** Task data follows **
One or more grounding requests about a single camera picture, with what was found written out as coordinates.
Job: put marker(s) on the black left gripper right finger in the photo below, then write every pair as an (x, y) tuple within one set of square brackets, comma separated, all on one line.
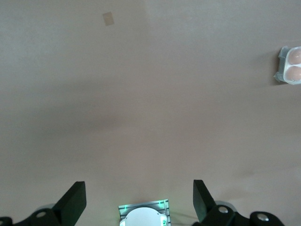
[(204, 207)]

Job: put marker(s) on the brown egg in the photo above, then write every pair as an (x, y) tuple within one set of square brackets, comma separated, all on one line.
[(295, 56), (294, 73)]

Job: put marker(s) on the clear plastic egg box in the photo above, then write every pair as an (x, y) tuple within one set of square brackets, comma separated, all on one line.
[(282, 61)]

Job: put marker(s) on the brown square tape patch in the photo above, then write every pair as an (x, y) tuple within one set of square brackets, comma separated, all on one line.
[(108, 18)]

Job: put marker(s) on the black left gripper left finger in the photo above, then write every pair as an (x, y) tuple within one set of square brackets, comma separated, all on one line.
[(70, 207)]

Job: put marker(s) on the aluminium left arm base plate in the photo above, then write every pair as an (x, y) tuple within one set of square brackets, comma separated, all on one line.
[(124, 207)]

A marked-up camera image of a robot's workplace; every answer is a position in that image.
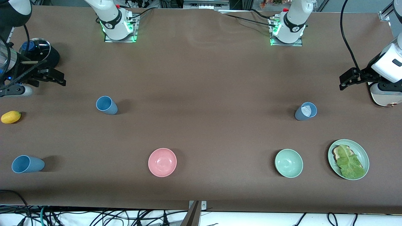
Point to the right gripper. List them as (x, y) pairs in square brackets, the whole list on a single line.
[(27, 74)]

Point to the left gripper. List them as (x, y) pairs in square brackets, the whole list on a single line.
[(364, 76)]

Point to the blue plastic cup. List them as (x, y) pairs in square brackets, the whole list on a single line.
[(31, 164), (299, 115), (105, 103)]

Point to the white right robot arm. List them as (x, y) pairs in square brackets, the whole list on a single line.
[(110, 18)]

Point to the glass lid blue knob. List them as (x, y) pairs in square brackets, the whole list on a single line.
[(37, 51)]

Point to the white rounded appliance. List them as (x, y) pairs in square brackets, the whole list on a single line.
[(384, 99)]

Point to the white crumpled paper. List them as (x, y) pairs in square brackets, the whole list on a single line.
[(306, 110)]

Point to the yellow lemon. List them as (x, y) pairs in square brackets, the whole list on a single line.
[(11, 117)]

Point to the mint green plate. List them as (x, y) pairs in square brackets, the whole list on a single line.
[(362, 153)]

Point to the bread slice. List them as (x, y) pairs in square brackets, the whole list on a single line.
[(336, 153)]

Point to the green lettuce leaf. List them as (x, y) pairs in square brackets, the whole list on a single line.
[(348, 163)]

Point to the mint green bowl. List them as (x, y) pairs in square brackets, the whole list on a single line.
[(289, 163)]

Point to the pink bowl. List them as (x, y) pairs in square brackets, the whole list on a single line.
[(162, 162)]

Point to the grey power strip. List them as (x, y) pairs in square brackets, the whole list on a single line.
[(204, 4)]

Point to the aluminium frame rail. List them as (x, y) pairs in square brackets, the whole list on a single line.
[(384, 15)]

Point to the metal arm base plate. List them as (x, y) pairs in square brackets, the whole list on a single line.
[(285, 44), (121, 40)]

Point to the metal table bracket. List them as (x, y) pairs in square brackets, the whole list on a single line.
[(204, 205)]

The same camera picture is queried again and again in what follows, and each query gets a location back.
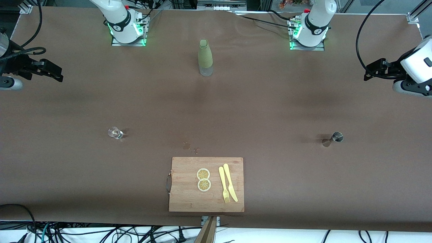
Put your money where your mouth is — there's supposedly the aluminium frame corner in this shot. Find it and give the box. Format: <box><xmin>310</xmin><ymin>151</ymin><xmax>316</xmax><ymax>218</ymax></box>
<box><xmin>19</xmin><ymin>0</ymin><xmax>34</xmax><ymax>14</ymax></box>
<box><xmin>407</xmin><ymin>0</ymin><xmax>432</xmax><ymax>25</ymax></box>

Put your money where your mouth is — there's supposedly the green sleeved glass bottle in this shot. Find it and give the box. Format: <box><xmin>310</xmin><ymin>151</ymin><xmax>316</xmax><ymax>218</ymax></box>
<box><xmin>198</xmin><ymin>39</ymin><xmax>214</xmax><ymax>77</ymax></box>

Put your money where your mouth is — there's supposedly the wooden cutting board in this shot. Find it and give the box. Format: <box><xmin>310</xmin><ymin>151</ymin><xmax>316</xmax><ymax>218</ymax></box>
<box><xmin>166</xmin><ymin>157</ymin><xmax>245</xmax><ymax>213</ymax></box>

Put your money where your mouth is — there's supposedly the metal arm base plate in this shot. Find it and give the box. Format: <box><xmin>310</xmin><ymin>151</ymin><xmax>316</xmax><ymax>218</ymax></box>
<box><xmin>289</xmin><ymin>19</ymin><xmax>325</xmax><ymax>51</ymax></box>
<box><xmin>111</xmin><ymin>15</ymin><xmax>148</xmax><ymax>47</ymax></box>

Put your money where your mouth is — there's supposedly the brown table cover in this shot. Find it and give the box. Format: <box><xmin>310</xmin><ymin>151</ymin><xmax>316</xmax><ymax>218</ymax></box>
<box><xmin>0</xmin><ymin>6</ymin><xmax>432</xmax><ymax>233</ymax></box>

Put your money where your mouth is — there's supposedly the black looped floor cable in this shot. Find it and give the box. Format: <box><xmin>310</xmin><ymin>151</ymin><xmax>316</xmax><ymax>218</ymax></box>
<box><xmin>0</xmin><ymin>204</ymin><xmax>37</xmax><ymax>243</ymax></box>

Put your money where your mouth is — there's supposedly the steel double jigger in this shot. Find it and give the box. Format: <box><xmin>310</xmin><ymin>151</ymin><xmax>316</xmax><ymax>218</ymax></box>
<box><xmin>322</xmin><ymin>132</ymin><xmax>344</xmax><ymax>147</ymax></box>

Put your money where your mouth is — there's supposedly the clear glass measuring cup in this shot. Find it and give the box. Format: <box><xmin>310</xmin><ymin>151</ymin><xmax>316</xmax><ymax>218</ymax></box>
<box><xmin>108</xmin><ymin>127</ymin><xmax>125</xmax><ymax>140</ymax></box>

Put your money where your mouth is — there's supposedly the yellow plastic knife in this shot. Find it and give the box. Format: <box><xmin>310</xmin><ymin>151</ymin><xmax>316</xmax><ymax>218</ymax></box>
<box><xmin>223</xmin><ymin>163</ymin><xmax>238</xmax><ymax>203</ymax></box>

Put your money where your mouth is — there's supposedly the grey power strip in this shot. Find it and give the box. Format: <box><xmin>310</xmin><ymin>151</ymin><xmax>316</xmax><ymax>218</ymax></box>
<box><xmin>197</xmin><ymin>0</ymin><xmax>247</xmax><ymax>11</ymax></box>

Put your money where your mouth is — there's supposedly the wooden beam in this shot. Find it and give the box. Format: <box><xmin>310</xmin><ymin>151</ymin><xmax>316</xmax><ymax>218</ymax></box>
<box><xmin>195</xmin><ymin>216</ymin><xmax>218</xmax><ymax>243</ymax></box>

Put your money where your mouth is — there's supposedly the yellow plastic fork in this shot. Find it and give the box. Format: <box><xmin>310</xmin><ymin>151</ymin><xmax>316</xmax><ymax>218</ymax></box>
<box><xmin>218</xmin><ymin>166</ymin><xmax>230</xmax><ymax>204</ymax></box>

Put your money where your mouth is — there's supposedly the black base power cable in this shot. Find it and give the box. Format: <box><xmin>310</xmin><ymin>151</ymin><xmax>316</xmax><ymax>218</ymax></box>
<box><xmin>233</xmin><ymin>9</ymin><xmax>297</xmax><ymax>28</ymax></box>

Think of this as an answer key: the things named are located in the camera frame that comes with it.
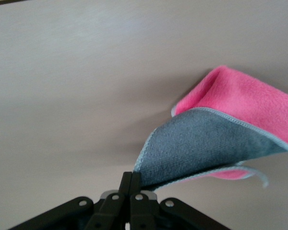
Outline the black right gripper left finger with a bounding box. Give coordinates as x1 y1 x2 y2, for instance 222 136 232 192
7 171 133 230

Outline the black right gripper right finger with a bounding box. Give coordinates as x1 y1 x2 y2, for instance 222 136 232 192
130 172 228 230

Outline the brown table cover sheet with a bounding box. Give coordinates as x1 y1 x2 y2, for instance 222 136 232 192
0 0 288 230

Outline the pink and grey microfibre cloth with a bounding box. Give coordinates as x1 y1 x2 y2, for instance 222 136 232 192
133 65 288 190

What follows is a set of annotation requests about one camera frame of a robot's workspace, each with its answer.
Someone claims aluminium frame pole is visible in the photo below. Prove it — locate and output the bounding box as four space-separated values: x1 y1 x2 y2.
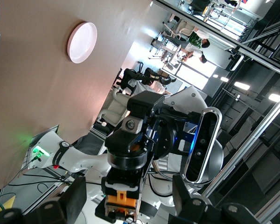
200 88 280 199

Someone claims person in white shirt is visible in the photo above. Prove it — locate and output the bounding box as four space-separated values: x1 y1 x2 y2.
181 42 208 64

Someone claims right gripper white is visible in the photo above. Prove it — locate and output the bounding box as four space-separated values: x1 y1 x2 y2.
104 85 210 165

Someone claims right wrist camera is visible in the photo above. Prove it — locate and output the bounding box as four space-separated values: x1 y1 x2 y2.
184 107 223 184

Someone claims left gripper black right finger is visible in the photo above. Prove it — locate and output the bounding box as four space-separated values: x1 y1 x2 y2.
168 175 259 224

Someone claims black office chair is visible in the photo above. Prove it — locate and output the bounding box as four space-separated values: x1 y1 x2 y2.
116 67 178 91

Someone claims white office chair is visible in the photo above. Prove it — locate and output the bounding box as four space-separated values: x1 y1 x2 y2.
95 88 129 133

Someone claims pink round plate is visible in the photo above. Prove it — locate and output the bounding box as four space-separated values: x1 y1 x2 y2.
67 21 98 64

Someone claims person in green shirt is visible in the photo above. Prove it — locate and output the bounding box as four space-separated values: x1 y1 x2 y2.
188 26 211 49

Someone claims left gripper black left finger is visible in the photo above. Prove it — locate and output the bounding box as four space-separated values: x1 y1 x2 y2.
0 176 87 224

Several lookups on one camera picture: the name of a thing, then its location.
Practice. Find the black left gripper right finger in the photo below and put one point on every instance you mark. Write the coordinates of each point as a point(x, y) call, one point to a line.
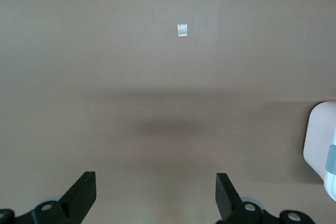
point(228, 205)

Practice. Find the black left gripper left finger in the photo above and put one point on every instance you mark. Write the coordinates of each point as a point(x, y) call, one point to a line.
point(76, 203)

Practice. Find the white box lid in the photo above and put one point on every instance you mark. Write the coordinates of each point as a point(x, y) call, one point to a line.
point(331, 187)

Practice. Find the pink plastic box base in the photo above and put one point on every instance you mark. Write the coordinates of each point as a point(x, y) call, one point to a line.
point(317, 134)

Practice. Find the grey lid clip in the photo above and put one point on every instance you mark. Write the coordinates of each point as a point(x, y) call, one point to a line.
point(331, 159)

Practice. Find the small clear tape patch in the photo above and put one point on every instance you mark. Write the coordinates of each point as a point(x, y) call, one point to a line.
point(182, 30)

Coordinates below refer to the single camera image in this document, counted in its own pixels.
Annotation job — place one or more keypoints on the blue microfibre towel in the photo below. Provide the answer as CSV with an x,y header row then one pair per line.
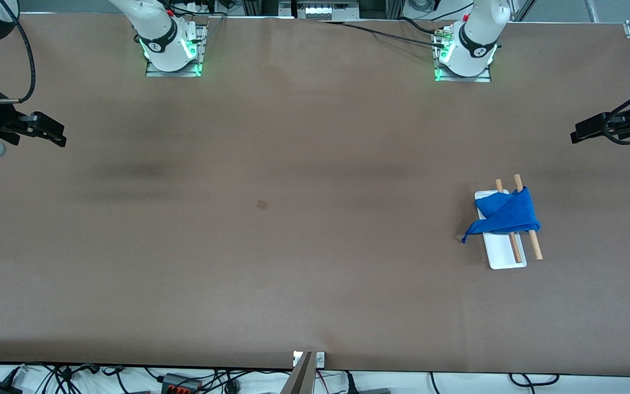
x,y
506,216

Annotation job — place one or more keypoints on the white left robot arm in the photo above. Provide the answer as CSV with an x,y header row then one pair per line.
x,y
476,33

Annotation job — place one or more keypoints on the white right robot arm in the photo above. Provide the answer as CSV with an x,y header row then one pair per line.
x,y
159,22

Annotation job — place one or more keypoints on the white rack with wooden rods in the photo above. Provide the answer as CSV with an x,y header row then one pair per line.
x,y
503,257

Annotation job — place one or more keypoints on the black power adapter red buttons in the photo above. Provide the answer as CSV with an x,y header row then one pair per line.
x,y
181,384

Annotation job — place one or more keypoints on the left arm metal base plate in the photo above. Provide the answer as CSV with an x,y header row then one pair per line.
x,y
484,76

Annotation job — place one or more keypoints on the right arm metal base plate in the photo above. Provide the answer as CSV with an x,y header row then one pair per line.
x,y
201,60

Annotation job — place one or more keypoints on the brown camera mount pole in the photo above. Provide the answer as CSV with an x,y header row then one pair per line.
x,y
299,380

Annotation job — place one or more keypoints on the small metal camera bracket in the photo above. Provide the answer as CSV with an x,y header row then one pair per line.
x,y
320,359

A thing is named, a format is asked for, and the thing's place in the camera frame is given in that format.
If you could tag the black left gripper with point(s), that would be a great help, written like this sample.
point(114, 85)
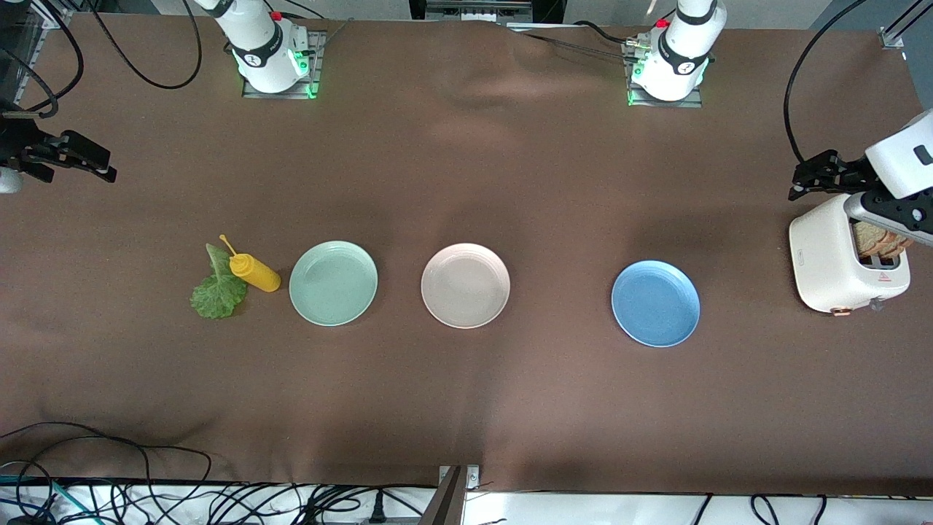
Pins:
point(850, 170)

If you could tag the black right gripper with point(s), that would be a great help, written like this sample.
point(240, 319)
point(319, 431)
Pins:
point(16, 142)

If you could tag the brown bread slice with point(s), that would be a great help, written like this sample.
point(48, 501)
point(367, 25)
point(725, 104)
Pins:
point(867, 239)
point(898, 246)

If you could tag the green lettuce leaf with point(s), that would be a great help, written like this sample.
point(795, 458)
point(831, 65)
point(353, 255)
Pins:
point(219, 295)

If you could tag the yellow squeeze bottle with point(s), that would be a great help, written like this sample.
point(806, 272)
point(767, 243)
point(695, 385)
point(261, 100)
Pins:
point(256, 272)

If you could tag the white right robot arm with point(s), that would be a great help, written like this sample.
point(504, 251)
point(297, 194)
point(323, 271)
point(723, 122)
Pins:
point(259, 44)

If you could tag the blue plate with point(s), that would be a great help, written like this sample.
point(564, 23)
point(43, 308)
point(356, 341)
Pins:
point(656, 303)

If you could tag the green plate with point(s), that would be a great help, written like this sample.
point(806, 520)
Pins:
point(333, 283)

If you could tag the beige plate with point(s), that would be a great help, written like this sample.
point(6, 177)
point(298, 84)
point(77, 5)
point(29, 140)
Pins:
point(465, 286)

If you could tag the white toaster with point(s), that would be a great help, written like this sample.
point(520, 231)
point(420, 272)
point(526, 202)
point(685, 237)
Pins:
point(824, 262)

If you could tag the black box device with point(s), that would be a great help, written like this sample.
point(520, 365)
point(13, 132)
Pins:
point(437, 9)

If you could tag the brown tablecloth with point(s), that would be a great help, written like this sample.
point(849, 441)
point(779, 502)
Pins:
point(466, 401)

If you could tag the black power plug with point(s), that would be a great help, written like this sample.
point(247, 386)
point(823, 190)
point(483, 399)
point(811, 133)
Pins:
point(377, 509)

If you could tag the aluminium frame rail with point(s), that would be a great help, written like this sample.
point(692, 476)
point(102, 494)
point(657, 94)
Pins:
point(893, 36)
point(55, 16)

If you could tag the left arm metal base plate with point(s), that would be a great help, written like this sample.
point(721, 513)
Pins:
point(663, 103)

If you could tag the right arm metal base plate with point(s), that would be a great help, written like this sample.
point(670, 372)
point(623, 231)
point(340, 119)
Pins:
point(277, 95)

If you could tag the aluminium frame post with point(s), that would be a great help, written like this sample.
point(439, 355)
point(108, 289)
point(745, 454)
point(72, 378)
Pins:
point(448, 503)

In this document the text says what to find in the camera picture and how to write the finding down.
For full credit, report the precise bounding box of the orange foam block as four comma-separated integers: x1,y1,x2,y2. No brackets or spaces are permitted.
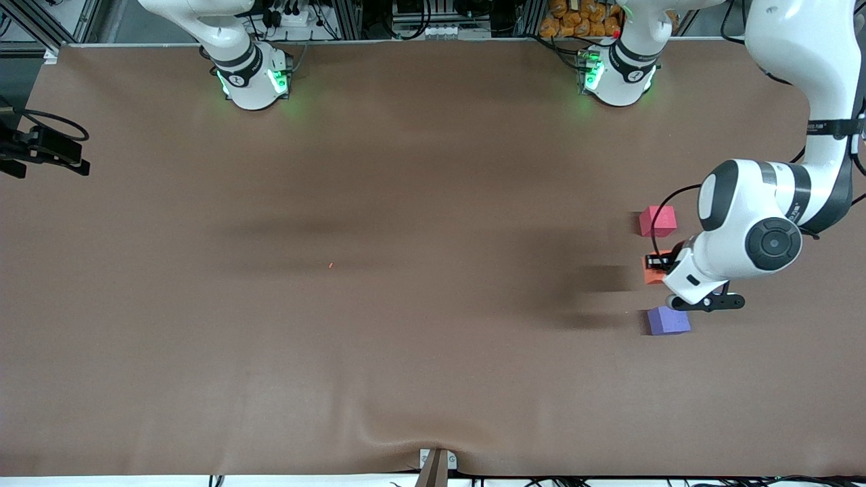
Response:
642,250,675,285

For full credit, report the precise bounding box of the red foam block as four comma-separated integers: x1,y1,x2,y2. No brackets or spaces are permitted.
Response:
639,206,677,238

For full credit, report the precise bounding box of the purple foam block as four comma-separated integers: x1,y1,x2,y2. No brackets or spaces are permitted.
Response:
647,306,691,336

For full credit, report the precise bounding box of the bag of orange items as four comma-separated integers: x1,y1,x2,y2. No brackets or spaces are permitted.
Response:
539,0,623,39

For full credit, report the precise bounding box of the large fabric table cover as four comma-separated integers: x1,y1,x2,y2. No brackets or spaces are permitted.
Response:
0,37,866,478

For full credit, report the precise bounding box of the white power strip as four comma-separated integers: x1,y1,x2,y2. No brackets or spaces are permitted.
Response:
269,5,313,29

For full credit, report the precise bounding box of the metal table clamp bracket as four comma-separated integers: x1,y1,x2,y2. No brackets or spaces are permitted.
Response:
414,448,458,487

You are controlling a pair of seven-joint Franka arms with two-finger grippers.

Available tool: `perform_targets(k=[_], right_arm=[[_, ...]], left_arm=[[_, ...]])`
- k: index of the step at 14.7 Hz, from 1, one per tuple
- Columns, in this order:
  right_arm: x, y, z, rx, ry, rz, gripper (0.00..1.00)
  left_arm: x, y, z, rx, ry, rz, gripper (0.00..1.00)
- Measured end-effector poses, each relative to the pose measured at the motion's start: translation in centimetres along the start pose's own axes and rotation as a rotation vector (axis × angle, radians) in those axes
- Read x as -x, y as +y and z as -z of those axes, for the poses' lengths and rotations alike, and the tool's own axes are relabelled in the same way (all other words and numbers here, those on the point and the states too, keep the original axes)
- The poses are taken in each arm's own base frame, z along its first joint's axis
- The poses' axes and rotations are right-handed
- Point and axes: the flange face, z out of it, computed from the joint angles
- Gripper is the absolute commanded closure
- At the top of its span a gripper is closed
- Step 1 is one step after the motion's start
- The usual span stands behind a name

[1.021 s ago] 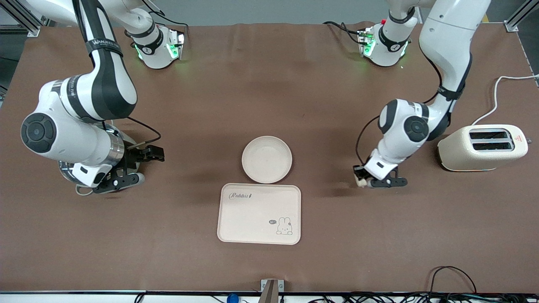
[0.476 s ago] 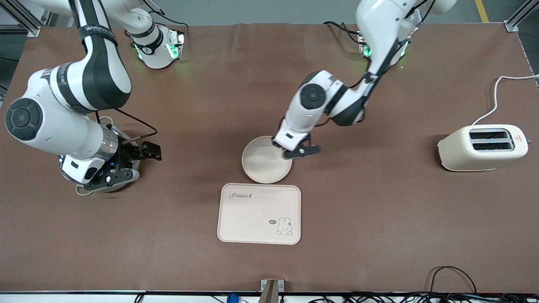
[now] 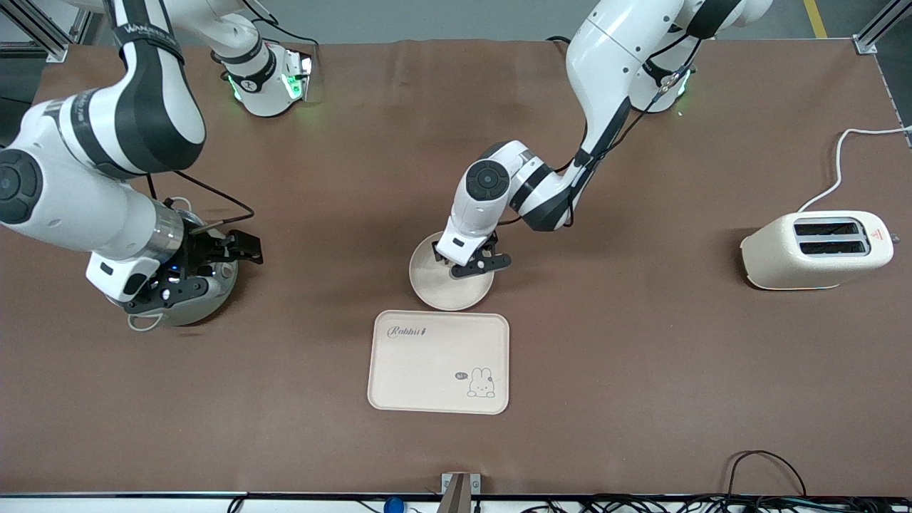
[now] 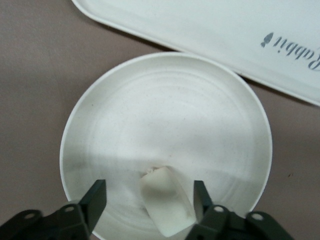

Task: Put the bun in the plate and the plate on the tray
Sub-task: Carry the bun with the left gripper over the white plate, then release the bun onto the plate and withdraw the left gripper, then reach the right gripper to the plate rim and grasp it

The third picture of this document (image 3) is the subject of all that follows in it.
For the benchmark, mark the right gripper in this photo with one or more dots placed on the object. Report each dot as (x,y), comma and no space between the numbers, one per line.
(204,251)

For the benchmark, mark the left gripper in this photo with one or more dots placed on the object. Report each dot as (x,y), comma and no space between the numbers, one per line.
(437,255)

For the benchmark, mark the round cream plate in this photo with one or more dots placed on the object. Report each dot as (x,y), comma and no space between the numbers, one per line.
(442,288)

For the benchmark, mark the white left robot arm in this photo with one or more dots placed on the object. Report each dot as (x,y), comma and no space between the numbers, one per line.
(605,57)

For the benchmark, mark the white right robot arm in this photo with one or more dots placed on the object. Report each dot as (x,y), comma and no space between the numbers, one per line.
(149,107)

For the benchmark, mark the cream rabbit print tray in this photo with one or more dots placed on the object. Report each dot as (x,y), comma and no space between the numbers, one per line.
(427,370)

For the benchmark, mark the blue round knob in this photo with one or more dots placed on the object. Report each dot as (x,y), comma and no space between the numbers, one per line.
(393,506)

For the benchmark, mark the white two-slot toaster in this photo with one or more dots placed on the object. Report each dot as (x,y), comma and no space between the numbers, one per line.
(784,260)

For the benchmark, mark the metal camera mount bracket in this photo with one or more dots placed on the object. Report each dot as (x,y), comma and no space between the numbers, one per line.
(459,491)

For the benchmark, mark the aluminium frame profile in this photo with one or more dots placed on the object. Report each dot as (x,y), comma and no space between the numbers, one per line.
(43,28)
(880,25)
** End of Task data **
What the exercise asks:
Reproduce the lines of the entries above from the one with "point(811, 133)" to the one with "In this document the", both included, exactly and without any other line.

Solution to this exercise:
point(811, 133)
Pins:
point(377, 509)

If you could tag the aluminium frame rail with point(s), that would be a great help, written like this sample.
point(692, 476)
point(102, 494)
point(657, 94)
Pins:
point(893, 36)
point(55, 16)

If you could tag the left arm metal base plate with point(s), that would be a great help, written like this sample.
point(721, 513)
Pins:
point(663, 103)

If you could tag the right arm metal base plate with point(s), that would be a great help, written like this sample.
point(670, 372)
point(623, 231)
point(340, 119)
Pins:
point(277, 95)

If you could tag the aluminium frame post with point(s), that would be a great help, written like this sample.
point(439, 355)
point(108, 289)
point(745, 454)
point(72, 378)
Pins:
point(448, 503)

In this document the text says what to find in the camera picture and how to write the finding down.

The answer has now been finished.